## Dataset content
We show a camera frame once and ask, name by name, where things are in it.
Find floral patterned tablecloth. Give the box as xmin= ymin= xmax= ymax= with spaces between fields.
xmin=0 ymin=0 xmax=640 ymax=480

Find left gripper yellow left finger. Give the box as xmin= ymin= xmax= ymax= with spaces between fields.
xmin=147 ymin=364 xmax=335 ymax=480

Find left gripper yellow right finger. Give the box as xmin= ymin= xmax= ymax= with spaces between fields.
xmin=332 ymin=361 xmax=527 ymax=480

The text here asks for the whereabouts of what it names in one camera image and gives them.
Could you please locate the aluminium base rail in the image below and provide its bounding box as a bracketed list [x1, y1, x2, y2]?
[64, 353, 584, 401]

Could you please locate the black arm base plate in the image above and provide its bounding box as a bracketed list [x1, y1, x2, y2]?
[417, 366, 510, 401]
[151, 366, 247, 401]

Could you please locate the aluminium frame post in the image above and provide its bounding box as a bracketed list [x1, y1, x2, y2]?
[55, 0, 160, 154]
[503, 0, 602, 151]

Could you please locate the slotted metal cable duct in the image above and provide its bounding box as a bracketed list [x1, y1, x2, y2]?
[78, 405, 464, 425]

...

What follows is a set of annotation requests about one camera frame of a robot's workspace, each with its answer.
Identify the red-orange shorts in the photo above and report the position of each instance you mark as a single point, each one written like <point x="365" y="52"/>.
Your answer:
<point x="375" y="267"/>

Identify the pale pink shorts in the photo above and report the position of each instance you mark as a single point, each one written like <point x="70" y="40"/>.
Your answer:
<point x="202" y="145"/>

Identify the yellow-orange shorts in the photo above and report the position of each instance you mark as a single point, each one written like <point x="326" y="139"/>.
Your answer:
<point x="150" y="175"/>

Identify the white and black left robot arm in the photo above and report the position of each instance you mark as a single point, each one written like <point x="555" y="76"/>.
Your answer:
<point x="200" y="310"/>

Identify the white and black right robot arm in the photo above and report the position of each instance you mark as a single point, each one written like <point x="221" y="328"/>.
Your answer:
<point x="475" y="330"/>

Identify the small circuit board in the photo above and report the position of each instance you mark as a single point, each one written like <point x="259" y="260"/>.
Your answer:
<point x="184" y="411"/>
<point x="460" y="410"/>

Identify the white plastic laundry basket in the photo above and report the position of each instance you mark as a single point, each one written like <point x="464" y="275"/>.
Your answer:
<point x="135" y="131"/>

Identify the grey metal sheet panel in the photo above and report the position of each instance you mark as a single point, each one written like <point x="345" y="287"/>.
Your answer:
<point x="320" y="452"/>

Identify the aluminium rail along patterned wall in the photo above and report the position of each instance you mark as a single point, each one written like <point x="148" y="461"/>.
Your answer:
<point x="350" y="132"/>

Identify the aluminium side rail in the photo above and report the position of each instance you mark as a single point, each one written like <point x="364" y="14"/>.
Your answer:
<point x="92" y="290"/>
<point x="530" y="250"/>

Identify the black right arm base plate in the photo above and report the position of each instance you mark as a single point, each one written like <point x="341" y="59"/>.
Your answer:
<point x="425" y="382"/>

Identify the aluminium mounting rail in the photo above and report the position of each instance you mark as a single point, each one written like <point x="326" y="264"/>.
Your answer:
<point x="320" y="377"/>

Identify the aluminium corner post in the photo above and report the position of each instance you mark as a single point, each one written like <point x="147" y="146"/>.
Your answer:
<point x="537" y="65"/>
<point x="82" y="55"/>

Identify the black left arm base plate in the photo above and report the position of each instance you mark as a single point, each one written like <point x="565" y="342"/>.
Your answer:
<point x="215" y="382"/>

==

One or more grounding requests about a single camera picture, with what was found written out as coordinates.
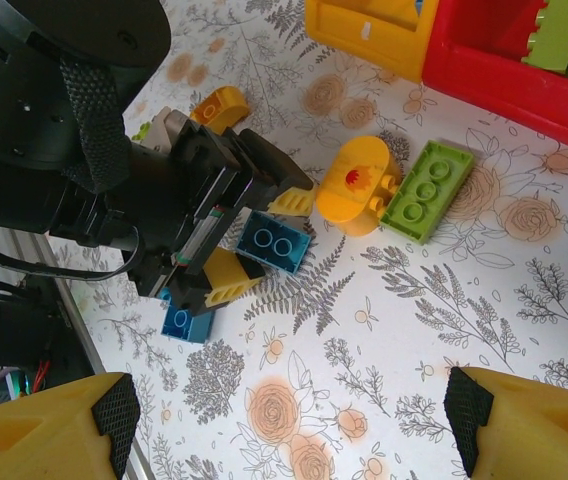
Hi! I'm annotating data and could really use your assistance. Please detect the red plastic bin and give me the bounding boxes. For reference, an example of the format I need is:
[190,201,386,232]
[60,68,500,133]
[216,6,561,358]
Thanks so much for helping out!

## Exercise
Copy out each line of the entries above that holds "requests".

## Answer section
What follows is a set of annotation requests about one camera frame of a robot's workspace, each with its answer.
One or more grounding requests about a single camera picture, with what was found written out as coordinates.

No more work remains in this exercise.